Work instruction: Transcribe the listing exactly, so that nothing but the pictures is missing.

Given material:
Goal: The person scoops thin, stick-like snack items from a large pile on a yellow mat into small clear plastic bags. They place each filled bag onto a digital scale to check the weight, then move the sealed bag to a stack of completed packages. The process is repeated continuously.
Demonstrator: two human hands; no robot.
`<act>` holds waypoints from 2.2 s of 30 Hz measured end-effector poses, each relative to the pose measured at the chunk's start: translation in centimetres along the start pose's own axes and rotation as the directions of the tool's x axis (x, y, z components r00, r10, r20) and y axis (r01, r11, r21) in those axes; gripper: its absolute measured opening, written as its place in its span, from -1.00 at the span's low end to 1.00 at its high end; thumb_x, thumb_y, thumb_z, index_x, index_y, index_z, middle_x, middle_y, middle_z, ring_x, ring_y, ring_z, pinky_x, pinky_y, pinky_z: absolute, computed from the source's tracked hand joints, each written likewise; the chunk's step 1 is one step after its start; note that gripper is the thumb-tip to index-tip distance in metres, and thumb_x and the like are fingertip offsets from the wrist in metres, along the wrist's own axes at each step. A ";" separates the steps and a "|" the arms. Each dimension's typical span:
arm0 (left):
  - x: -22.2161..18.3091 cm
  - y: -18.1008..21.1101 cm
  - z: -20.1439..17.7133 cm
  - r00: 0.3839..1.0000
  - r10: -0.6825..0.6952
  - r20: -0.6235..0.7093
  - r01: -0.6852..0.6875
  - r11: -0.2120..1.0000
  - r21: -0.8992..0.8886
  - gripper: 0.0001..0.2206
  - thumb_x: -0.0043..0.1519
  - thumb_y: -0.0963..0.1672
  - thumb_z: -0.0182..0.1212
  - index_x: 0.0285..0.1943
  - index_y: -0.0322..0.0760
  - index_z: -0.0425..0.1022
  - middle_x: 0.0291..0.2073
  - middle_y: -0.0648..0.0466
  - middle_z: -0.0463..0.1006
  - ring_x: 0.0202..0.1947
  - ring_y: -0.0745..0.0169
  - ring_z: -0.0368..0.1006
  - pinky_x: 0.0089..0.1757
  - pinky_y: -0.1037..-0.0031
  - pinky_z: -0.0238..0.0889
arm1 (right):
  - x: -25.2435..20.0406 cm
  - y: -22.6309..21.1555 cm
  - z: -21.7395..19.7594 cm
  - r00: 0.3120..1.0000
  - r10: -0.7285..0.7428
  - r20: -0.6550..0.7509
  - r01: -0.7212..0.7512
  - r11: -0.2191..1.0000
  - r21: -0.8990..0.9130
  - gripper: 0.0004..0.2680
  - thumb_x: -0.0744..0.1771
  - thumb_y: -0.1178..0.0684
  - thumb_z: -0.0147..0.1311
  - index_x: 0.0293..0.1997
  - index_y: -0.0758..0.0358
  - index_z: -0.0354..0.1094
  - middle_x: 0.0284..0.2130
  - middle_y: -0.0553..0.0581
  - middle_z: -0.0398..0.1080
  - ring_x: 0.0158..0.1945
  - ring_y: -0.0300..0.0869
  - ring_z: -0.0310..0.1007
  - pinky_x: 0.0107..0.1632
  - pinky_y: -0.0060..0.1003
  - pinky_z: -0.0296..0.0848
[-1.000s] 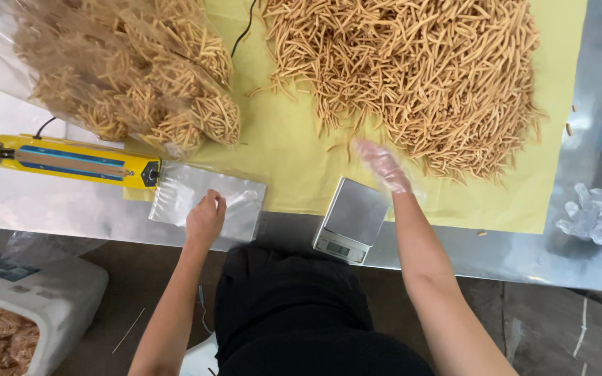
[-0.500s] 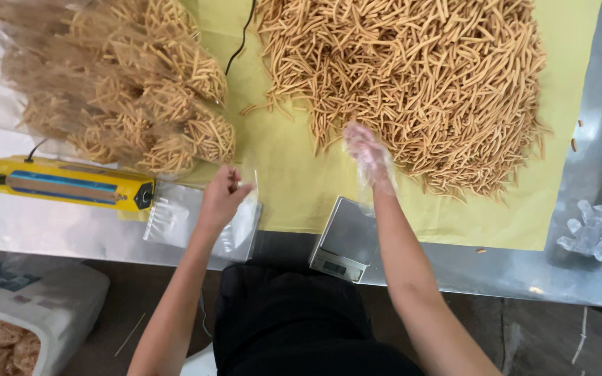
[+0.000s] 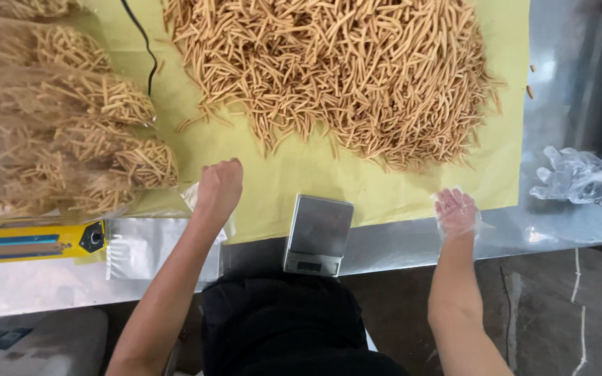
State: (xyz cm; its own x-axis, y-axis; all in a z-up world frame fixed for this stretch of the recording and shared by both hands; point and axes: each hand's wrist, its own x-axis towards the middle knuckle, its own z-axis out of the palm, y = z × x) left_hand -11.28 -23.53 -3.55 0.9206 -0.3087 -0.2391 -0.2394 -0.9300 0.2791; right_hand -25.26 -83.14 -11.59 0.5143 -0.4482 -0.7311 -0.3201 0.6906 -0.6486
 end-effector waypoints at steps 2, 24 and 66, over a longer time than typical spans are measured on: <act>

Exercise result:
Goal: The person scoops thin, stick-like snack items from a large pile on a yellow mat into small clear plastic bags. They place each filled bag onto a digital scale to check the weight, then move the sealed bag to a stack of completed packages. The process is repeated continuously.
Demonstrator: two human hands; no robot.
`<act>` holds waypoints from 2.2 s of 30 Hz measured end-effector poses, each relative to the pose measured at the chunk's start: translation in centimetres along the start pose's own axes and rotation as the directions of the tool's x axis (x, y, z components r00, r10, r20) and y axis (r01, r11, r21) in those axes; gripper: its absolute measured opening, written as its place in its span, from -1.00 at the span's low end to 1.00 at its high end; thumb_x, thumb_y, thumb_z, index_x, index_y, index_z, middle_x, middle_y, middle_z, ring_x, ring_y, ring_z, pinky_x, pinky_y, pinky_z: absolute, computed from the source's tracked hand joints, each written likewise; the chunk's step 1 is one step after its start; note that gripper is the thumb-tip to index-tip distance in metres, and thumb_x and the like are fingertip offsets from the wrist in metres, along the wrist's own axes at each step. A ";" separates the steps and a "|" the arms. Each dimension's typical span:
arm0 (left):
  - x: -22.2161..18.3091 cm
  - y: -18.1008..21.1101 cm
  - z: -20.1439..17.7133 cm
  - r00: 0.3839..1.0000
  - r10: -0.6825..0.6952
  - r20: -0.6235..0.7093
  - r01: -0.6852..0.6875
  - r11: -0.2120..1.0000
  - r21: -0.8992..0.8886
  - gripper: 0.0001..0.2206
  - thumb_x: -0.0043..0.1519
  - thumb_y: -0.0963..0.1672
  - thumb_z: -0.0182..0.1212
  - index_x: 0.0285..0.1943
  - index_y: -0.0322..0.0760
  - index_z: -0.0425..0.1022
  - middle_x: 0.0291..0.2073
  - middle_y: -0.0648..0.0466
  - middle_z: -0.0463..0.1006
  - ring_x: 0.0202..0.1947
  - ring_y: -0.0745..0.0169
  - ring_z: -0.0368..0.1006
  - pinky_x: 0.0089..0.1757
  - pinky_y: -0.1037..-0.0031
  - pinky_z: -0.0238..0.0889
arm1 (right):
  - x: -25.2435..20.0406 cm
  - y: -22.6309..21.1555 cm
  - z: -21.7395..19.7594 cm
  - r00: 0.3120..1.0000
  - r10: -0.7285..0.7428
  - r20: -0.6550..0.7509
  - r01: -0.7212..0.7512
  - r11: -0.2191..1.0000
  - r21: -0.8990..0.9130
  - gripper: 0.0004..0.2680
  - thumb_x: -0.0744..0.1771
  - thumb_y: -0.1178..0.0684
  - thumb_z: -0.0147..0.1311
  - index_x: 0.0293..0.1997
  - index_y: -0.0758..0.0358
  - index_z: -0.0354..0.1094
  - middle_x: 0.0284..0.2130
  - middle_y: -0.0553..0.0581
  - middle_z: -0.0398..0.1080
  - ring_x: 0.0158..0.1945
  - ring_y: -0.0300..0.0869
  - ring_z: -0.0310..0.1007
  - pinky_x: 0.0107..0.1632
  - pinky_y: -0.0060..0.1003
  - pinky_z: -0.0296..0.0848
[-1.000s] 
[-0.500s] 
[+0.000s] 
State: (xyz cm; its own x-axis, y-axis; all in a z-up world frame fixed for this stretch of the recording and shared by both hands; point and axes: each hand's wrist, its own x-axis towards the middle knuckle, its own z-axis out of the palm, y = z × x) left_hand -11.28 -23.53 -3.55 0.9206 -0.3087 -0.2391 -0.2394 -0.9300 0.2791; right_hand -25.26 -83.14 -11.59 0.5143 -0.4482 -0.7311 -0.3201 0.6906 -0.6486
 end-effector waypoints at steps 2, 24 and 66, over a longer time than typical spans are measured on: <act>

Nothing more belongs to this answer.